One thing I do know is that all public works projects require an engineering, construction and architect’s estimate and a timeline for completion, regardless of the number of job phases, none of which we have for this project. This makes me think that $65 million has little to do with a specific construction plan and more to do with the fact that it represents 100% of the district’s bond capacity. Which, in turn, makes me feel like the current plan is “Hey, the money is there, let’s grab it and figure the rest out later.” Not exactly the transparency our community deserves. 

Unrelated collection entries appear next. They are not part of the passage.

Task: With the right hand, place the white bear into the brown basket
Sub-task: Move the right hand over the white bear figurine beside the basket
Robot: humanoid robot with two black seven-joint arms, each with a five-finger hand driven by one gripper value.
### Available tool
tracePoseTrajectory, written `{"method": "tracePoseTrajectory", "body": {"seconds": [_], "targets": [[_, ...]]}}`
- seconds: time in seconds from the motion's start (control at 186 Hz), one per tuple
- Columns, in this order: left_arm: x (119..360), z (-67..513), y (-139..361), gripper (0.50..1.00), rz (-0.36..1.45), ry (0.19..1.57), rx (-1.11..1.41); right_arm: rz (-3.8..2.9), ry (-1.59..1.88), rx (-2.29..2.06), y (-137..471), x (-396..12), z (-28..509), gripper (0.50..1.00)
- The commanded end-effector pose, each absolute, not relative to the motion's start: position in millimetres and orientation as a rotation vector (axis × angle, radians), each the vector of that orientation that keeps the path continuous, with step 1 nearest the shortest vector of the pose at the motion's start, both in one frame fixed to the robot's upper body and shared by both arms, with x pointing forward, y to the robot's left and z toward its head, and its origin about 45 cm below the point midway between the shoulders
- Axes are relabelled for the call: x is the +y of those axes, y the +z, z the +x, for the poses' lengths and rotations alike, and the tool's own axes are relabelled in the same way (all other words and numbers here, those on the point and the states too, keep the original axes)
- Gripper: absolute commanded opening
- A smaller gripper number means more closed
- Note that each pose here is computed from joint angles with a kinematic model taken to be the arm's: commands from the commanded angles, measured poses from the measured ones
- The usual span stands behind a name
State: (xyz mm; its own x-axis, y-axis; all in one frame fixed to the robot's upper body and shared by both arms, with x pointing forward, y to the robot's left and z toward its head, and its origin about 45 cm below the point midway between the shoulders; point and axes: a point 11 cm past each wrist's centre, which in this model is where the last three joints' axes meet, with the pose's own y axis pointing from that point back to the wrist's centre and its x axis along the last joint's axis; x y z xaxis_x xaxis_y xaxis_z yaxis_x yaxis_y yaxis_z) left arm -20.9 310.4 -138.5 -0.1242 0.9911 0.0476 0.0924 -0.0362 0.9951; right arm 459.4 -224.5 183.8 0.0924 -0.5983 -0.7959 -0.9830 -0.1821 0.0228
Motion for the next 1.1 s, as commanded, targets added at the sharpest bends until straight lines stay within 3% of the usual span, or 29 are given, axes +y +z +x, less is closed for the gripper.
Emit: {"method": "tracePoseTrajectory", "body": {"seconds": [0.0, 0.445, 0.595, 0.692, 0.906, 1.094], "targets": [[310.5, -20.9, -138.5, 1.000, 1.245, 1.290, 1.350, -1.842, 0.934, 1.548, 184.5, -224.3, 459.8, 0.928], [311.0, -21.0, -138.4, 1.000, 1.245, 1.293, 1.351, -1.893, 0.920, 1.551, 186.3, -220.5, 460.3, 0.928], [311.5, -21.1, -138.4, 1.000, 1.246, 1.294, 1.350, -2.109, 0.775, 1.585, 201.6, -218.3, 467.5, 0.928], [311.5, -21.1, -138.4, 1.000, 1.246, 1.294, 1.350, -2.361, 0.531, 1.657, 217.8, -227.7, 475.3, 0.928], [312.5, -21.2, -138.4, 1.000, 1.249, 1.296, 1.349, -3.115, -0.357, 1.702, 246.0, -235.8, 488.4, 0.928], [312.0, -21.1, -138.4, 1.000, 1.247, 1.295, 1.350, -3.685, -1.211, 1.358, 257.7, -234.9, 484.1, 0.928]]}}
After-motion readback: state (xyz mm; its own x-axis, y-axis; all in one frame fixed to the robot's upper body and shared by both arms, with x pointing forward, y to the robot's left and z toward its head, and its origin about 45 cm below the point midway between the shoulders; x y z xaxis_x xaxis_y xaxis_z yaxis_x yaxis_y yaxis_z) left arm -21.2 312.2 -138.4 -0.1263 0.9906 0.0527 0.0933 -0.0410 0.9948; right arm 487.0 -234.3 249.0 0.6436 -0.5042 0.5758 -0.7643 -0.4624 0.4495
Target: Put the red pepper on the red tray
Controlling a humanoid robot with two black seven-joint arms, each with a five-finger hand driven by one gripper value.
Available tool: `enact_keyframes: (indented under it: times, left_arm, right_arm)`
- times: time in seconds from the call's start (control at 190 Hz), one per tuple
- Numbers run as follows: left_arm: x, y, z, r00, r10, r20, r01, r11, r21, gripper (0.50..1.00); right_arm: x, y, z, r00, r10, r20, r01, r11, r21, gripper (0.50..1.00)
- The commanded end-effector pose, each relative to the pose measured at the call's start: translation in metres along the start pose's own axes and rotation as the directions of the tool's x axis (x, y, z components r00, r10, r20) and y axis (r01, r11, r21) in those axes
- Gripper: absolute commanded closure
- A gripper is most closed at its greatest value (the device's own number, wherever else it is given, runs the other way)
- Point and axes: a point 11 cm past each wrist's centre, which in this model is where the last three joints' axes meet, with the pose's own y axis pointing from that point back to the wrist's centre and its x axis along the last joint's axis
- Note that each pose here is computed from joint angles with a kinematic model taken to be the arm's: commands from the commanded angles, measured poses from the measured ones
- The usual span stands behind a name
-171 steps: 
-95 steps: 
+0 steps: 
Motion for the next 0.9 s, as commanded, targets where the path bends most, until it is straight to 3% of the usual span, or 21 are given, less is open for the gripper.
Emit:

 The thing that’s missing 
 But here’s the rub. Why in heaven’s name are we’re talking about improving the physical space when we’re cutting programs? Is it just me or does this seem like remodeling the kitchen when we can’t afford to buy food? Do we want a sparkling new facility? Yes, who wouldn’t? But why aren’t we giving any attention to a bond that would enhance education. That’s the only reason we send our children to school. I’m told it’s because there’s no real way to sell education. Built-in tutoring and enrichment programs can’t really be packaged in a way that gets people excited about writing checks. According to one source, permanent walls and air conditioning sell, but education...not so much. The thinking is that there just isn’t a way to take a plan for tutoring and other academic enhancements, package them up in a tidy bond and present it to the public. Too vague and non-tangible. I disagree. There are plenty of educators and students who I believe could plan it, package it, present it and put it into action. Students are struggling under the stress of keeping up academically. We all know it, but we don’t like to talk about it because it isn’t wonderful. If we have the wherewithal to raise $65 million dollars for our schools, shouldn’t a big portion of it be put toward education? For the life of me, I’ll never understand this. But then, what do I know? I learned world history in a tool shed.

Piedmont being Piedmont, I’m sure we’ll soon have new facilities and students will continue to muddle through homework on the their own during the wee hours. And so, as I surrender to this existing state of affairs, I offer a suggestion. While we’re working on a plan that might at least take HVAC into consideration, this time around, how ‘bout a few aesthetically unappealing air-conditioning units and a meeting...maybe with the Swiss.